Instructions to follow: Beginning with the first line of the data below, set down each line exactly through the line that contains "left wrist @".

Recorded data:

== Segment start ==

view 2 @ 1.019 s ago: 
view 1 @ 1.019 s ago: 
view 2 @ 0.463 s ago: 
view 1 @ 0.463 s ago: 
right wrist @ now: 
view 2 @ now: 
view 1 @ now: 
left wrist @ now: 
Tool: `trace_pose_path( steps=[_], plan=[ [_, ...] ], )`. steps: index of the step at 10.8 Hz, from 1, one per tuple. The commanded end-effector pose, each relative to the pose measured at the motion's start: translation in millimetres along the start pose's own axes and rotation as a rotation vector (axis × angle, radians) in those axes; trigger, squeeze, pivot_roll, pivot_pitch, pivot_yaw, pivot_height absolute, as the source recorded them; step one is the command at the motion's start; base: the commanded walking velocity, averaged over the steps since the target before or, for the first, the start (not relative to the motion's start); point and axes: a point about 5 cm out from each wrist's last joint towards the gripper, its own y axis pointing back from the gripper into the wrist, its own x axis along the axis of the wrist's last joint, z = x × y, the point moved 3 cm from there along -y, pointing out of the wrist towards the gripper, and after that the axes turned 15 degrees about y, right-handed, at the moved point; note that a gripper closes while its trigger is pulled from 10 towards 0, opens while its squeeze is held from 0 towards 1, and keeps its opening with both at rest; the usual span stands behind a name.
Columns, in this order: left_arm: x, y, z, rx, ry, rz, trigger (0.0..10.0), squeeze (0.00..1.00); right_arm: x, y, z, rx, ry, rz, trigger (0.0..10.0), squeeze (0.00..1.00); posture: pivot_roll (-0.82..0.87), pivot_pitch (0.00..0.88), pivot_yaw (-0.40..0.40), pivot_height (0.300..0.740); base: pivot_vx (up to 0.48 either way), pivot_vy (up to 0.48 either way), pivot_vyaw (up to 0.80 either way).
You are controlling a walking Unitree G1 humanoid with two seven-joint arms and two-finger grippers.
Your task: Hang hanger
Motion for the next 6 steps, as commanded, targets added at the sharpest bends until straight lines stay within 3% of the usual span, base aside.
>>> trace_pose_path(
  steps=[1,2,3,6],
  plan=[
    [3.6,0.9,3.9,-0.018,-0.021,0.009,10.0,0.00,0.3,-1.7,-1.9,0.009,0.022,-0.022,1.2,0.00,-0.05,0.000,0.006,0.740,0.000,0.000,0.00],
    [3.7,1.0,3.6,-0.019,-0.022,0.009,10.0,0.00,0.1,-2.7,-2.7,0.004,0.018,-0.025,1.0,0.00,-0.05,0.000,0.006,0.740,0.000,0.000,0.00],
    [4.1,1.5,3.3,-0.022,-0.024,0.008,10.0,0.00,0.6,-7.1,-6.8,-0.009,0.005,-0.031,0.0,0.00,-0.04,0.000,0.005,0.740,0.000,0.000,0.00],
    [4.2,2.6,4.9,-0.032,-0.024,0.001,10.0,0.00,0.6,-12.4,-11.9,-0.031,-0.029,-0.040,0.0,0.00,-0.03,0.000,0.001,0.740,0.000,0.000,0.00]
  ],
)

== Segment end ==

Reply:
view 2 @ 1.019 s ago: 
view 1 @ 1.019 s ago: 
view 2 @ 0.463 s ago: 
view 1 @ 0.463 s ago: 
right wrist @ now: 
view 2 @ now: 
view 1 @ now: 
left wrist @ now: 

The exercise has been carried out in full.